→ Goal of the exercise
Copy, from the material below, each line that contains the word "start".

→ Given information
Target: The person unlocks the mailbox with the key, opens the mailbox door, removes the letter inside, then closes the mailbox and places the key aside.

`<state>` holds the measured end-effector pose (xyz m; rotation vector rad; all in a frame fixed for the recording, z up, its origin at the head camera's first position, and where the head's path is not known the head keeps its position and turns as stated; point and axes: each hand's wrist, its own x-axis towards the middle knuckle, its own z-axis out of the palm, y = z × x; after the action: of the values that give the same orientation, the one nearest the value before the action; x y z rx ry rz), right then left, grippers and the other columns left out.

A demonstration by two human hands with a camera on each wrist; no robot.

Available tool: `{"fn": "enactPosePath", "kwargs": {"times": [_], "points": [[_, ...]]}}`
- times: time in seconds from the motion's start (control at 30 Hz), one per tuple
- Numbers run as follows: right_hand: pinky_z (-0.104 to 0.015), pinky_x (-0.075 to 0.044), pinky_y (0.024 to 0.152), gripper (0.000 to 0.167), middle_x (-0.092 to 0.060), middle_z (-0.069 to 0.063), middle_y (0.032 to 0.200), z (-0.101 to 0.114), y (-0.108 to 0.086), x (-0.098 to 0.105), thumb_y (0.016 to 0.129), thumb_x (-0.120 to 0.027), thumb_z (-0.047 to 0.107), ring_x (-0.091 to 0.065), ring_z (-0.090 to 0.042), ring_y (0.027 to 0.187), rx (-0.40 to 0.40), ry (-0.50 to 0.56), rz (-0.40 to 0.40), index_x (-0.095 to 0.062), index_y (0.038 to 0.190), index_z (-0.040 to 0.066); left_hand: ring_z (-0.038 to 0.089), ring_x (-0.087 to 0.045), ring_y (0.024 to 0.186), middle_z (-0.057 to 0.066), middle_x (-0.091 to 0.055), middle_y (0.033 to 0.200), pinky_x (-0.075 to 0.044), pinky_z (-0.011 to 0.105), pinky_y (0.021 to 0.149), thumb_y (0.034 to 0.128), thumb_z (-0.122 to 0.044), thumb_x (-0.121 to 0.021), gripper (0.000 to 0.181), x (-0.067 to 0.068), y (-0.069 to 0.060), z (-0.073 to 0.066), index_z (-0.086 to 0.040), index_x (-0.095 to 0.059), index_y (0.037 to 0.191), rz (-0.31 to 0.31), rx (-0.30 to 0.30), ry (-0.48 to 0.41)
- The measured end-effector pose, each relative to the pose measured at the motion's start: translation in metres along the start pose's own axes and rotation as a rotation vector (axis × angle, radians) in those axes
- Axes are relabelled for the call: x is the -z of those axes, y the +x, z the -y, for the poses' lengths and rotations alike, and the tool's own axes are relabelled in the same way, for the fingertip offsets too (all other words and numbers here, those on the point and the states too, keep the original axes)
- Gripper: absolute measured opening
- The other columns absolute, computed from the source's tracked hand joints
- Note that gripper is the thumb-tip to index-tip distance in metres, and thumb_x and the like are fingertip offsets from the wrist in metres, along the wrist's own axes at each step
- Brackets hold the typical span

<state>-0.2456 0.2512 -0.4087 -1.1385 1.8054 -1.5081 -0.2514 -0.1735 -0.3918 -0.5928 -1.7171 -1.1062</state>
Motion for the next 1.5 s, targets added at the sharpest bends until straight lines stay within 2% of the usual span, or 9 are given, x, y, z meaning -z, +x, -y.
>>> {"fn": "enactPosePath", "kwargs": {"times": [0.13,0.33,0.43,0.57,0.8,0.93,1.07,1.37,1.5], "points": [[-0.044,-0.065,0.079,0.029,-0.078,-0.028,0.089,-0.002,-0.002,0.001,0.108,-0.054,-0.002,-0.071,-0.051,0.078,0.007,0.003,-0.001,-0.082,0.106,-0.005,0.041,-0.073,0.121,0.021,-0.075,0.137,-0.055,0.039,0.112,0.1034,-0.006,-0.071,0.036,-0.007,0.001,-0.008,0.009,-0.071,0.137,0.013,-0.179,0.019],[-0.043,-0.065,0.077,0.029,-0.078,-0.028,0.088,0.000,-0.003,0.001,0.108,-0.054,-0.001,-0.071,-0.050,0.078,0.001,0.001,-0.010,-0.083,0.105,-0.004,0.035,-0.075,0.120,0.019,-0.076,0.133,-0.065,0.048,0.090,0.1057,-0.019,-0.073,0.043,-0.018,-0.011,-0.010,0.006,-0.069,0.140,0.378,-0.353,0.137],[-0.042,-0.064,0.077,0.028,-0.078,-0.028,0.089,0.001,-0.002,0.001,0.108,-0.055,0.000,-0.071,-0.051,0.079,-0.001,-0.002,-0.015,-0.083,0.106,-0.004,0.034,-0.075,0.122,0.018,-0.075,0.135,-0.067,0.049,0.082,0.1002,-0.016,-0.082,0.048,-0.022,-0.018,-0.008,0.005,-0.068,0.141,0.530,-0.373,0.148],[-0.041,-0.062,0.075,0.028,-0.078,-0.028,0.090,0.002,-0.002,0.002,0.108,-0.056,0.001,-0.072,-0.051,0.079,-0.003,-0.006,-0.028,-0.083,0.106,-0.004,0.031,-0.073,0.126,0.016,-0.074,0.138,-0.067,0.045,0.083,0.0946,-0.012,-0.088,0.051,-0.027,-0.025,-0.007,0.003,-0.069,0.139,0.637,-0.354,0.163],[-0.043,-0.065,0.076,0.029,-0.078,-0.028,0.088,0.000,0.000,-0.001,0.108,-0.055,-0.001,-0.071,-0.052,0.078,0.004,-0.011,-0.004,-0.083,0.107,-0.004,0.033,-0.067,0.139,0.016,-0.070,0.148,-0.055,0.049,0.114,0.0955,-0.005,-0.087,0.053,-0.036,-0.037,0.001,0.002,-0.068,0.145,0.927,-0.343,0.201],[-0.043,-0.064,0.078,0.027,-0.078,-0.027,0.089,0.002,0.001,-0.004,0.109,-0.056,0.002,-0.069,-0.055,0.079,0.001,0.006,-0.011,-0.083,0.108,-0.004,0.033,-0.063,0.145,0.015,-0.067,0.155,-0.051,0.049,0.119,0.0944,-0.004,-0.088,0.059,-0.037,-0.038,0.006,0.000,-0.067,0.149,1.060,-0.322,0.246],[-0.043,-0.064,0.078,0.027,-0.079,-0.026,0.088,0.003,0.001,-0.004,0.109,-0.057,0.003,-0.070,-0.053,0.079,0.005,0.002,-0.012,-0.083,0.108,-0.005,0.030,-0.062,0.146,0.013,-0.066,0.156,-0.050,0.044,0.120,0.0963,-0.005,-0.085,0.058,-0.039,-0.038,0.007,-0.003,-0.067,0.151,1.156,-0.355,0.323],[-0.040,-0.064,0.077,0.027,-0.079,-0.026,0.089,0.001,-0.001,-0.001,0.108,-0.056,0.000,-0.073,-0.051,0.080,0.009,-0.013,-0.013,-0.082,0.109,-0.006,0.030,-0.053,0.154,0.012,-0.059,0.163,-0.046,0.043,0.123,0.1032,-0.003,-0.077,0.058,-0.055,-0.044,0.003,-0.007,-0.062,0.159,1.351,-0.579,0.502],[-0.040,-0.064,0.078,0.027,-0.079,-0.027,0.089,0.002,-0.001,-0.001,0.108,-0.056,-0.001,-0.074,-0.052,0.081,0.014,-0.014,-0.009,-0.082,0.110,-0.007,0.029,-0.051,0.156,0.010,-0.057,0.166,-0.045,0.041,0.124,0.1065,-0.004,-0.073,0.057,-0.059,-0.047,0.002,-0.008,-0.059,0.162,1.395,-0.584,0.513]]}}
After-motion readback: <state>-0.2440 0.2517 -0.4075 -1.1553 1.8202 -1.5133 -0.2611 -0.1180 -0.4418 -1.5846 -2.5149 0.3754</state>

→ Written reply
- times: time in seconds from the motion's start (control at 30 Hz), one per tuple
- The measured end-effector pose, each relative to the pose measured at the motion's start: translation in metres along the start pose's own axes and rotation as a rotation vector (axis × angle, radians) in those axes

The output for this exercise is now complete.